*What you are asked to do*: Output the listing below verbatim, from its first line to its last.

*Recorded information*:
=======
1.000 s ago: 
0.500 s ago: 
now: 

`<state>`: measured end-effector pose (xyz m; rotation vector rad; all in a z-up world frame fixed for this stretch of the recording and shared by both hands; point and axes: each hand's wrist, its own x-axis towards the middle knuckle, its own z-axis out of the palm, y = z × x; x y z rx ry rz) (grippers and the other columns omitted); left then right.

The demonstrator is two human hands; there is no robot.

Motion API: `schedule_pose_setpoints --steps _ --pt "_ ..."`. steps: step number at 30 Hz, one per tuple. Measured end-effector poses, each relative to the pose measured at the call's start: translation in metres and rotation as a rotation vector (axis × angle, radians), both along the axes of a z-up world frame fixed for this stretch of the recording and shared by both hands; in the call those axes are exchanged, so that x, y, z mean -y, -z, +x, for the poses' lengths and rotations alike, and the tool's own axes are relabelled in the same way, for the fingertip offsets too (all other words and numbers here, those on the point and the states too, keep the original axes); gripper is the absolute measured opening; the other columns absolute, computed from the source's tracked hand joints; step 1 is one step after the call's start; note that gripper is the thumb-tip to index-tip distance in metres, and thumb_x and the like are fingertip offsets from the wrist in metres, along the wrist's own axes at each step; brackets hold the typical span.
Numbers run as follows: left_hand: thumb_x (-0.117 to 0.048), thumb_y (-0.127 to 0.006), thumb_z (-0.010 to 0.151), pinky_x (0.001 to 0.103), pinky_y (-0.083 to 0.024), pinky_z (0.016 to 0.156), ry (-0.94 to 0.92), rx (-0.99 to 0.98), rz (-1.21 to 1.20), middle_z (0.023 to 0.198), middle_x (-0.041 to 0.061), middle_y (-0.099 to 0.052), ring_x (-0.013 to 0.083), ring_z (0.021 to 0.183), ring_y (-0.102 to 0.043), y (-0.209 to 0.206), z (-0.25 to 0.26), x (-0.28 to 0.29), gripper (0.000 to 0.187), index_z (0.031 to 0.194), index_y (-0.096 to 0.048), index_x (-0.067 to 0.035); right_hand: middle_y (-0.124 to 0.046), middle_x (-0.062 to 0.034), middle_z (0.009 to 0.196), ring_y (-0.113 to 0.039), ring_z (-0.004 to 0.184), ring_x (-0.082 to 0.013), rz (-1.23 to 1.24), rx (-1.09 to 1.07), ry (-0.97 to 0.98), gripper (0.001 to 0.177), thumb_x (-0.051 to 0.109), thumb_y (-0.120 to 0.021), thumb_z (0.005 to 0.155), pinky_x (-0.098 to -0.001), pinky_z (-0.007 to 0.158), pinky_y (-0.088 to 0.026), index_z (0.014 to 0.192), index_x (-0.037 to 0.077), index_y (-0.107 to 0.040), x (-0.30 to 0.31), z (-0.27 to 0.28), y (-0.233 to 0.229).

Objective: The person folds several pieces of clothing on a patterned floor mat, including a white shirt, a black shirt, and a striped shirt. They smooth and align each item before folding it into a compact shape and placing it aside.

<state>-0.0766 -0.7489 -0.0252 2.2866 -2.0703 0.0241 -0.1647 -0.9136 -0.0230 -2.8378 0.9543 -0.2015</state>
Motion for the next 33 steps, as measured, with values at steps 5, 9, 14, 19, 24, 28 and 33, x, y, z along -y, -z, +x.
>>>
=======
*Task result*:
1.000 s ago: 
0.500 s ago: 
now: 

`<state>`: measured end-effector pose (xyz m; rotation vector rad; all in a z-up world frame fixed for this stretch of the recording and shared by both hands; point and axes: each hand's wrist, its own x-axis towards the middle knuckle, its own z-axis out of the palm, y = z × x; x y z rx ry rz) (grippers and the other columns omitted); left then right.

The demonstrator is two human hands; there is no robot.

Motion API: `schedule_pose_setpoints --steps _ --pt "_ ..."`. steps: step number at 30 Hz, one per tuple. Measured end-effector poses, each relative to the pose measured at the call's start: translation in metres and rotation as a rotation vector (axis × angle, radians), both along the axes of a z-up world frame fixed for this stretch of the recording and shared by both hands; in the call those axes are exchanged, so that x, y, z mean -y, -z, +x, for the poses' lengths and rotations alike, and the tool's own axes are relabelled in the same way, for the fingertip offsets too (all other words and numbers here, those on the point and the states too, keep the original axes); gripper is the absolute measured opening; the other columns absolute, computed from the source's tracked hand joints; step 1 is one step after the call's start; note that gripper is the thumb-tip to index-tip distance in metres, and thumb_x and the like are fingertip offsets from the wrist in metres, along the wrist's own axes at each step; brackets hold the typical span.
Numbers run as follows: left_hand: thumb_x (-0.117 to 0.048), thumb_y (-0.127 to 0.006), thumb_z (-0.010 to 0.151), pinky_x (0.001 to 0.103), pinky_y (-0.083 to 0.024), pinky_z (0.016 to 0.156), ry (-0.94 to 0.92), rx (-0.99 to 0.98), rz (-1.21 to 1.20), middle_z (0.023 to 0.198), middle_x (-0.041 to 0.061), middle_y (-0.099 to 0.052), ring_x (-0.013 to 0.083), ring_z (0.021 to 0.183), ring_y (-0.102 to 0.043), y (-0.209 to 0.206), z (-0.25 to 0.26), x (-0.28 to 0.29), gripper (0.000 to 0.187), index_z (0.031 to 0.194), index_y (-0.096 to 0.048), index_x (-0.067 to 0.035); right_hand: middle_y (-0.124 to 0.046), middle_x (-0.062 to 0.034), middle_z (0.009 to 0.196), ring_y (-0.113 to 0.039), ring_z (-0.004 to 0.184), ring_x (-0.082 to 0.013), rz (-1.23 to 1.24), rx (-1.09 to 1.07), ry (-0.97 to 0.98), gripper (0.001 to 0.177), thumb_x (-0.051 to 0.109), thumb_y (-0.120 to 0.021), thumb_z (0.005 to 0.155), pinky_x (-0.098 to -0.001), pinky_z (-0.007 to 0.158), pinky_y (-0.088 to 0.026), index_z (0.014 to 0.192), index_x (-0.037 to 0.077), index_y (-0.107 to 0.040), x (-0.30 to 0.31), z (-0.27 to 0.28), y (-0.233 to 0.229).

Objective: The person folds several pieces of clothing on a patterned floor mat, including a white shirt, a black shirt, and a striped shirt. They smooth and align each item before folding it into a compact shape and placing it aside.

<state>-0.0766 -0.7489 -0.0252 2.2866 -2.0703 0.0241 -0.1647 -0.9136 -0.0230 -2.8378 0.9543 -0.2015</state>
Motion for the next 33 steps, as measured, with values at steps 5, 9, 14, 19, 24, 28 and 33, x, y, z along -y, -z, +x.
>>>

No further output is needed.